I think i could handle this smoothly because I knew this was coming to me. I wasnt happy and he wasnt too. We both didnt see a future so we both end it.

 

I tried to get back wit him yesterday but he kept saying no and no and no. That it was over. I feel very sad to hear this from him. what can i do right? just gotta move on.

 

So, today is my first day of no contact. He is online but I am not talking to him. It's funny though. He always goes on AIM right? He signs on Yahoo just to talk to me.. funny thing is.. he is signed on Yahoo. I didnt sign on AIM cus I am going to avoid him. Anyways, I guess i got my hopes up thinking he is thinking about me and stuff. I feel as if he will come back to me but I dont think so. as he said it is over.
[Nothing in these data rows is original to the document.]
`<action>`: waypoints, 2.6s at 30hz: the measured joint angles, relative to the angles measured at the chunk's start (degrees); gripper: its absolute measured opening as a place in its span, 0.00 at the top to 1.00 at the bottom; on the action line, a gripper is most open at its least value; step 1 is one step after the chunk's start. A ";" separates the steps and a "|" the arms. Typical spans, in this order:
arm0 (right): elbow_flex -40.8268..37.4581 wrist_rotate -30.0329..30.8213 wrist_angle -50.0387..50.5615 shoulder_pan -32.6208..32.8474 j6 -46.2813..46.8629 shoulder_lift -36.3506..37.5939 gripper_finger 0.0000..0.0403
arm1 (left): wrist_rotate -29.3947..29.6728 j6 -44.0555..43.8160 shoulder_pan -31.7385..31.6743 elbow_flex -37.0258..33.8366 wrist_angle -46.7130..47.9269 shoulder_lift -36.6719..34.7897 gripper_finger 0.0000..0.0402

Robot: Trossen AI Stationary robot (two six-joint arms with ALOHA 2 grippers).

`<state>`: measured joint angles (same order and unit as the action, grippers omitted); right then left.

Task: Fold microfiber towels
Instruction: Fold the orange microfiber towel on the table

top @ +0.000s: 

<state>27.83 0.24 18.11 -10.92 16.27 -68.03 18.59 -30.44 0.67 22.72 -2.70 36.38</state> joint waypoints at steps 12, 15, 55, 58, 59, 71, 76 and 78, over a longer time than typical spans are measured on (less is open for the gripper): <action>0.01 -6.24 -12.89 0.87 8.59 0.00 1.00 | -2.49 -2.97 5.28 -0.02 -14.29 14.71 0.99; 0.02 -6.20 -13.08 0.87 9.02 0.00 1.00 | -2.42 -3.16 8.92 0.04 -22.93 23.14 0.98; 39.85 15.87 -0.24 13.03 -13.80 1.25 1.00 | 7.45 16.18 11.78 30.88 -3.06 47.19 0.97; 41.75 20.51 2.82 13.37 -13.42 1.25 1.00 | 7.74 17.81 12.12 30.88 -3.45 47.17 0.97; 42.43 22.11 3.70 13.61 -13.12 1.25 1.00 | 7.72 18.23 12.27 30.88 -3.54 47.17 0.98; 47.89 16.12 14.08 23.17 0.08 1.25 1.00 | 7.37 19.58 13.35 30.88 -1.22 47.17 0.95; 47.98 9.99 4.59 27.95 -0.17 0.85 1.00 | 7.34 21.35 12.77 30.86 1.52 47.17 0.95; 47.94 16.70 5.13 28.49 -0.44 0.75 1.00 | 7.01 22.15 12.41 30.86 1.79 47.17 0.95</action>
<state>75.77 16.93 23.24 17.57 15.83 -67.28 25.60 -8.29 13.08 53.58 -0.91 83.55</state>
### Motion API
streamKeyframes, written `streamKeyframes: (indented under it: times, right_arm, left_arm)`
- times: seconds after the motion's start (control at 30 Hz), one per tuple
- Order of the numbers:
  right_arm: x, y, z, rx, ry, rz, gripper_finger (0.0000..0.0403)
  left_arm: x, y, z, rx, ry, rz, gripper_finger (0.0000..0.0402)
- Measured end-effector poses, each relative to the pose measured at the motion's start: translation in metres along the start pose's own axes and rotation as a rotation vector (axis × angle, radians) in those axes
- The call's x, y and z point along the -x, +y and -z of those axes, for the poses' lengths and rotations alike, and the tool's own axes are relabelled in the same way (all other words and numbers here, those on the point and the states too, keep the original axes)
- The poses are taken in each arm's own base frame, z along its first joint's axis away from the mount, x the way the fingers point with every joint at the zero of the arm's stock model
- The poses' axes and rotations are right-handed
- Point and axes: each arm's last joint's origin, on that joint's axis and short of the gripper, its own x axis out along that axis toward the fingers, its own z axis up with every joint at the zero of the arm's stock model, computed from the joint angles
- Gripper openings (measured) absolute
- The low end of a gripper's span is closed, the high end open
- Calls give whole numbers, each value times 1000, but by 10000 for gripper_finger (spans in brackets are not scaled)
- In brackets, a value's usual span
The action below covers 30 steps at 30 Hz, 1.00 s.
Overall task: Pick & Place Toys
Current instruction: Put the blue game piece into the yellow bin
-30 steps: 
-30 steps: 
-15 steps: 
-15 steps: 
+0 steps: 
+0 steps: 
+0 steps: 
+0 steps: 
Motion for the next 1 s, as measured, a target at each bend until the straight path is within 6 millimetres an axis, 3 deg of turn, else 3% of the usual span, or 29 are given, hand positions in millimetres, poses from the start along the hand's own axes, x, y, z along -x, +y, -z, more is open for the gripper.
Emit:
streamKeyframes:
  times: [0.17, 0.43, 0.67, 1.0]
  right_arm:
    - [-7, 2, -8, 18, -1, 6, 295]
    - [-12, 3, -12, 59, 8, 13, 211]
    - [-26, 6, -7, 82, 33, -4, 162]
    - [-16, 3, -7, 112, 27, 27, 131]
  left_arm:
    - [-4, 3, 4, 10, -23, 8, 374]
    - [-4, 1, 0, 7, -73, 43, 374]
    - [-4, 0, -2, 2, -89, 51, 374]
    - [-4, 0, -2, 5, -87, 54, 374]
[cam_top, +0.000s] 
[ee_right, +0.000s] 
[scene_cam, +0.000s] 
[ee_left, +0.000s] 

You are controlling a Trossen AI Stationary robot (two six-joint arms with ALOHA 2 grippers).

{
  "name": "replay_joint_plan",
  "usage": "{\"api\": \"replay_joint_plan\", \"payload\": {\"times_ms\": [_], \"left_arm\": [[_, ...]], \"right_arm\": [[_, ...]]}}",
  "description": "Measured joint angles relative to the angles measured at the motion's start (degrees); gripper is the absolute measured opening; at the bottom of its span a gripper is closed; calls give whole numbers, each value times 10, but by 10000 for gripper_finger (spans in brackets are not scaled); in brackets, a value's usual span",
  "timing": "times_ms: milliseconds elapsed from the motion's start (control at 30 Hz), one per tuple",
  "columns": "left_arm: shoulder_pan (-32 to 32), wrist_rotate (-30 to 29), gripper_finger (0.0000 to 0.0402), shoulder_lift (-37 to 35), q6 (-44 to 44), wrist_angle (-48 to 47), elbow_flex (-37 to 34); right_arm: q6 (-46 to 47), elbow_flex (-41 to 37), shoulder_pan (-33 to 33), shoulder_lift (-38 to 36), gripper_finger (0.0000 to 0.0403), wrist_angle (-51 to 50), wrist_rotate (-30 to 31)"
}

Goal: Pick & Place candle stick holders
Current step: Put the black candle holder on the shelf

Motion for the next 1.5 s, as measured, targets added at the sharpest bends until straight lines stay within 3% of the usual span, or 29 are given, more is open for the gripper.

I read his xanga and he wrote this ( a quote i guess)

 

But then of course everything always happens for a reason

I guess it was never meant to be

But it's just something we have no control over and that's what destiny is

But no more worries, rest your head and go to sleep

Maybe one day we'll wake up and this will all just be a dream.

 

Eminem

 

 

Maybe he is right.. it wasnt meant to be..

 

 

So, I have a question to ask .. how long do u wait til u talk to your exes again? I know from my past experience...it takes about roughly few month to get over but for some it takes awhile.. I know i want him back so bad now!! but knowing the problem i dont think it'll work . I wanan remain friends w/ him. He wants that too. Since we both are good people. But I dont know.

 

also, if u really loved/cared for me he'll come back right??? or is this all over? right now, i jus want him back so bad.. i miss him n i love him so much! i cried for 2 days now.. am doin a lil better.. i ono wat to do!!!! help!!!! i wanna talk to him or send email to get bak.........maybe give him time to miss me?.......

 

 

i dun wanna meet any guy,... i want him. i know its impossible.. but maybe after awhile we dont talk and see how it goes from there?

 

He still has my stuff ( jus a jacket and shoes) i was about to get it back and we talked about it but i jus end up saying maybe when we both are cool down i'll go get it and he said he'll take good care of it...

 

will there be still hope in the future??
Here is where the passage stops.